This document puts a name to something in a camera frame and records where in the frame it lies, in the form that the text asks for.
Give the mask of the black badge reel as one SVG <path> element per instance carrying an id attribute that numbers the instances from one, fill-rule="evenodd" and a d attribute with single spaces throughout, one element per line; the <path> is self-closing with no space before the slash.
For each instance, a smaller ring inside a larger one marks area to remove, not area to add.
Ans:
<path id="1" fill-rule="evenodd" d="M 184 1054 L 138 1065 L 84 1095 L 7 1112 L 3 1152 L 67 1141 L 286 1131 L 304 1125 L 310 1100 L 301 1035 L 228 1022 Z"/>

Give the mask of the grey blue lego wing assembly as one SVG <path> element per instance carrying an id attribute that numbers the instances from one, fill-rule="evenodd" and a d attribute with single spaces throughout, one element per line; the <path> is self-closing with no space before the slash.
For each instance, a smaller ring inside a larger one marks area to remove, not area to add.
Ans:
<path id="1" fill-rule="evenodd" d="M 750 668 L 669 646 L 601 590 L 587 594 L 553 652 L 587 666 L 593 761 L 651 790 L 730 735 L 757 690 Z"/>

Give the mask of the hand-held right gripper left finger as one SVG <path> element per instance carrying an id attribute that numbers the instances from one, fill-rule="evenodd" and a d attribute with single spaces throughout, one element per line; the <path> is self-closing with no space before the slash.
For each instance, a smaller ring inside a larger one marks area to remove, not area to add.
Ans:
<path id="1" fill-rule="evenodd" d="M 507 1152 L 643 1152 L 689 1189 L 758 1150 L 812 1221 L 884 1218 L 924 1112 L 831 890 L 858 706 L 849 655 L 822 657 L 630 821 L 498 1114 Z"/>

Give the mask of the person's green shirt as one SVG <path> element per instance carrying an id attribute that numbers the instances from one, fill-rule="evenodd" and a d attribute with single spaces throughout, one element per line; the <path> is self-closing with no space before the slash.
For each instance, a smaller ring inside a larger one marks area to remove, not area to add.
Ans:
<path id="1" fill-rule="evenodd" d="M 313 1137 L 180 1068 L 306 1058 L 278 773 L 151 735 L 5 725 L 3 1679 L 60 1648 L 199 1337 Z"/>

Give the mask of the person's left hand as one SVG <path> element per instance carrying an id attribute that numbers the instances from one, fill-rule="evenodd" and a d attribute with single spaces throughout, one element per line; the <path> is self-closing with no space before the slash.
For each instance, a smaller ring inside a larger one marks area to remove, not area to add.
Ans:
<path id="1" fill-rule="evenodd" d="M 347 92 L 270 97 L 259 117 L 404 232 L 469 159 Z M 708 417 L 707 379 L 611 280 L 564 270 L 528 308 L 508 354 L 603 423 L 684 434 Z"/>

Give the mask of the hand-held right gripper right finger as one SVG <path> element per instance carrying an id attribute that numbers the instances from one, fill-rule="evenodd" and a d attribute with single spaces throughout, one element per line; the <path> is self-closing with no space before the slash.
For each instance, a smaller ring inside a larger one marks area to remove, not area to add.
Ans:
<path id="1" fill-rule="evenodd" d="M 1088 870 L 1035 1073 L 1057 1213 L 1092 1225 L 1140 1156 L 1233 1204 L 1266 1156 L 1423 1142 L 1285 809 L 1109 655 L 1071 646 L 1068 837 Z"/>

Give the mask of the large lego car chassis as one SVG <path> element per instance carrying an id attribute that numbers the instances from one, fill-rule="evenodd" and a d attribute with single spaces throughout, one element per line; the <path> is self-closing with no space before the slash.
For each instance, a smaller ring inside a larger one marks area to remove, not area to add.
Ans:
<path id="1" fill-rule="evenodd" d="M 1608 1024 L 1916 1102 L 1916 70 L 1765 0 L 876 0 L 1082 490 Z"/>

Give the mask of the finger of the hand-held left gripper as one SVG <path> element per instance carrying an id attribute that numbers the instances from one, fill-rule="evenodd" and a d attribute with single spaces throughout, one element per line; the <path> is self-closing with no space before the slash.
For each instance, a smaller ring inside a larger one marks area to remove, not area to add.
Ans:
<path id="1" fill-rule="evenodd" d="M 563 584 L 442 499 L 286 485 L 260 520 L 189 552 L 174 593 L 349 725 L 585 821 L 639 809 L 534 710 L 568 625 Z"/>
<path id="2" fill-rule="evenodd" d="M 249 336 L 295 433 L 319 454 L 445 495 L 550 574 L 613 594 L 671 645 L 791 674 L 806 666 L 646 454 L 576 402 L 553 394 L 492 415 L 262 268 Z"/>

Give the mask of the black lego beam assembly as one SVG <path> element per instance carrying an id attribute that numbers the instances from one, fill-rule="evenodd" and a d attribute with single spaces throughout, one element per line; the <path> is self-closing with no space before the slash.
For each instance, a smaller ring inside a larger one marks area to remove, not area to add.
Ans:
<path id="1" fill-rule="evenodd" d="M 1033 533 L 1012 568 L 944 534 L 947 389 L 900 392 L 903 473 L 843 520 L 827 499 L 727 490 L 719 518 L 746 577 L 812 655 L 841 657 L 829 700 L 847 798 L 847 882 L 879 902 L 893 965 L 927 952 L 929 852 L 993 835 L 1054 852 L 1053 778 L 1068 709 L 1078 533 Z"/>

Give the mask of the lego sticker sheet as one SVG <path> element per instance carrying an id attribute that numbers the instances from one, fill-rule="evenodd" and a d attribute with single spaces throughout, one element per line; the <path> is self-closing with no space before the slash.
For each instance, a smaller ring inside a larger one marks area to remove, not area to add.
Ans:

(Task details):
Reproduce the entries exactly, but only from their first line to the line holding "Give the mask of the grey", with that last line kept.

(Answer box):
This document puts a name to something in a camera frame and records where in the frame it lies, in the form that the text asks for.
Give the mask of the black badge reel as one SVG <path> element per instance carrying an id attribute that numbers the instances from one, fill-rule="evenodd" and a d attribute with single spaces throughout, one element per line; the <path> is self-closing with no space before the slash.
For each instance, a smaller ring inside a larger one marks area to remove, not area to add.
Ans:
<path id="1" fill-rule="evenodd" d="M 184 1054 L 138 1065 L 84 1095 L 7 1112 L 3 1152 L 67 1141 L 286 1131 L 304 1125 L 310 1100 L 301 1035 L 228 1022 Z"/>

Give the mask of the grey blue lego wing assembly as one SVG <path> element per instance carrying an id attribute that numbers the instances from one, fill-rule="evenodd" and a d attribute with single spaces throughout, one element per line; the <path> is self-closing with no space before the slash.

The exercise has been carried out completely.